Virginia Ellis Jenckes (born November 6, 1877 in Terre Haute , Indiana , †  January 9, 1975 there ) was an American politician . Between 1933 and 1939 she represented the state of Indiana in the US House of Representatives .

Career

Virginia Ellis Somes, her maiden name, attended the public schools in her home country and began working in agriculture in 1912. Between 1926 and 1926 she served on the board of directors of the Wabash Maumee Valley Improvement Association . At the same time she began a political career as a member of the Democratic Party .

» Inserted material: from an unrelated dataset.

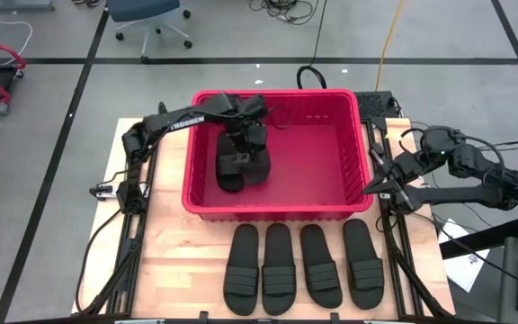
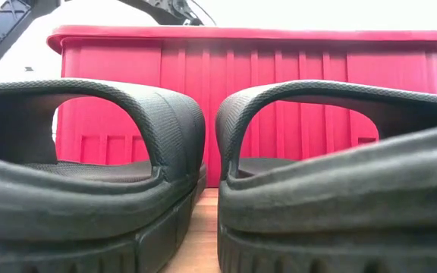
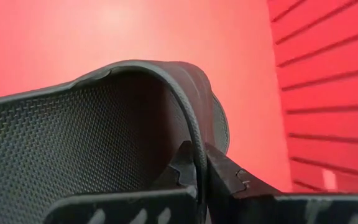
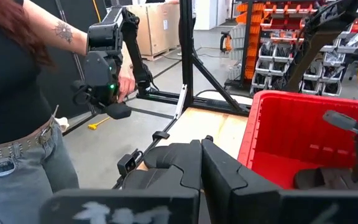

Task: Pick and place slides into bin
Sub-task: Put the black slide into the red bin

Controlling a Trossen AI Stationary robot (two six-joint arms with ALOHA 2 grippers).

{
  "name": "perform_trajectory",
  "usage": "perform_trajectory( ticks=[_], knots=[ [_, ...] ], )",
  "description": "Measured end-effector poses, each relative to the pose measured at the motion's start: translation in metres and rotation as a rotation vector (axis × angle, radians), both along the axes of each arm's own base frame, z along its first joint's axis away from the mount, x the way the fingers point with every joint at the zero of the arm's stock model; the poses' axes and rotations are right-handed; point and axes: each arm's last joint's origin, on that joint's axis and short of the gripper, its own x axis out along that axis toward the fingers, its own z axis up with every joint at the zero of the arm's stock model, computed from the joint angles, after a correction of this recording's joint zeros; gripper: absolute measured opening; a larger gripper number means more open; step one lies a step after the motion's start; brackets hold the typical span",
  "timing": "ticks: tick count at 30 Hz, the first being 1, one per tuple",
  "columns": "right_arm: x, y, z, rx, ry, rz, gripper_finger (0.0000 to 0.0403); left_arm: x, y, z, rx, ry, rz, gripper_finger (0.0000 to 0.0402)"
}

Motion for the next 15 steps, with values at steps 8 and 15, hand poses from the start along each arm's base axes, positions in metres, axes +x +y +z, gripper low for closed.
perform_trajectory(
  ticks=[8, 15],
  knots=[
    [0.002, 0.000, -0.005, 0.003, 0.015, 0.000, 0.0000, 0.009, 0.003, -0.011, 0.041, -0.023, -0.049, 0.0000],
    [0.002, 0.000, -0.003, 0.003, -0.002, 0.000, 0.0000, 0.012, 0.012, -0.030, 0.065, 0.038, -0.030, 0.0000]
  ],
)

In the 1932 congressional elections , she was elected to the US House of Representatives in Washington, DC in the sixth constituency of Indiana , where she succeeded William Larrabee , who moved to the eleventh district, on March 4, 1933 . Their election victory was entirely in line with the federal trend at the time in favor of the Democratic Party. After two re-elections, she was able to complete three legislative terms in Congress by January 3, 1939 . During this time, most of the federal government's New Deal laws were passed under President Franklin D. Roosevelt . In 1933, the 18th Amendment from 1919 was repealed with the 21st amendment to the Constitution . It was about the prohibition law . In 1937, Virginia Jenckes was a delegate to the meeting of the Inter-Parliamentary Union in Paris . In 1938 she was not re-elected.

After retiring from the US House of Representatives, Jenckes stayed in the federal capital for many years, working for the American Red Cross . She only returned to Terre Haute in the early 1970s. She died there on January 9, 1975 at the age of 97.